Climate Dynamics | 2013
Richard J. Cooper; Thomas M. Melvin; Ian Tyers; Rob Wilson; Keith R. Briffa
We present an annually resolved reconstruction of spring-summer precipitation variability in East Anglia, UK (52–53°N, 0–2°E) for the period AD 900–2009. A continuous regional network of 723 living (AD 1590–2009) and historical (AD 781–1790) oak (Quercus sp.) ring-width series has been constructed and shown to display significant sensitivity to precipitation variability during the March-July season.

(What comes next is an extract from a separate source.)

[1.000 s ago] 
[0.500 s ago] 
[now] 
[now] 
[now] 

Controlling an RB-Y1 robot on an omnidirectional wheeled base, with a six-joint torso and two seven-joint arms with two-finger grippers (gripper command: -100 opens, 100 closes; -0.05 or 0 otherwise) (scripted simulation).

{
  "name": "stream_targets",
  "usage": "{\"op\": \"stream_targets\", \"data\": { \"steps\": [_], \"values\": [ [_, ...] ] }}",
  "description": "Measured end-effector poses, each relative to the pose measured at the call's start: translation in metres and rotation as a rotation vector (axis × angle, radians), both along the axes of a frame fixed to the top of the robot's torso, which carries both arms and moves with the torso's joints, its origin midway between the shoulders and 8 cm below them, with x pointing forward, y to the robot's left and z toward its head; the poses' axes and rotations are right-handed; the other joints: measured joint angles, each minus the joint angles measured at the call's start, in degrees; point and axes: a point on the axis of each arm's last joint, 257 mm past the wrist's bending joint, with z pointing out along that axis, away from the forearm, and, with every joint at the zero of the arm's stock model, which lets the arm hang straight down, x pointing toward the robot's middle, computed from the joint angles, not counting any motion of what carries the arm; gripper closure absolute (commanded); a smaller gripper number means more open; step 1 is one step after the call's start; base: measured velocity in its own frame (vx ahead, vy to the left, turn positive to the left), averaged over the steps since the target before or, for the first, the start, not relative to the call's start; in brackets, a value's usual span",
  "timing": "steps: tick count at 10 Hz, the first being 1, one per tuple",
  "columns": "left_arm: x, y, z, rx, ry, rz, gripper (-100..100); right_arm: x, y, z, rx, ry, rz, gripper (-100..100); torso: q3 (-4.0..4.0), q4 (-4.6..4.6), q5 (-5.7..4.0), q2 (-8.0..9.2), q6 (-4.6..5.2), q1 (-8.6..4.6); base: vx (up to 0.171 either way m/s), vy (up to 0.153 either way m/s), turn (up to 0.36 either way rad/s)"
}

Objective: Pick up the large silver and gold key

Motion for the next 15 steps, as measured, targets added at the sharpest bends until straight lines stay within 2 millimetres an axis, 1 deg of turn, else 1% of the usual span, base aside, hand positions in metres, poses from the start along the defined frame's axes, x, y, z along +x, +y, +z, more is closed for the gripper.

The existence of a coherent common growth signal is demonstrated in oaks growing across East Anglia, containing evidence of near-decadal aperiodic variability in precipitation throughout the last millennium. Positive correlations are established between oak growth and precipitation variability across a large region of northwest Europe, although climate-growth relationships appear time transgressive with correlations significantly weakening during the early twentieth century. Examination of the relationship between oak growth, precipitation, and the North Atlantic Oscillation (NAO), reveals no evidence that the NAO plays any significant role in the control of precipitation or tree growth in this region. Using Regional Curve Standardisation to preserve evidence of low-frequency growth variability in the East Anglian oak chronology, we produce a millennial length reconstruction that is capable of explaining 32–35% of annual-to-decadal regional-scale precipitation variance during 1901–2009. The full length reconstruction indicates statistically significant anomalous dry conditions during AD 900–1100 and circa-1800. An apparent prolonged wetter phase is estimated for the twelfth and thirteen centuries, whilst precipitation fluctuates between wetter and drier phases at near centennial timescales throughout the fourteenth to seventeenth centuries. Above average precipitation reconstructed for the twenty-first century is comparable with that reproduced for the 1600s. The main estimated wet and dry phases reconstructed here appear largely coherent with an independent tree-ring reconstruction for southern-central England.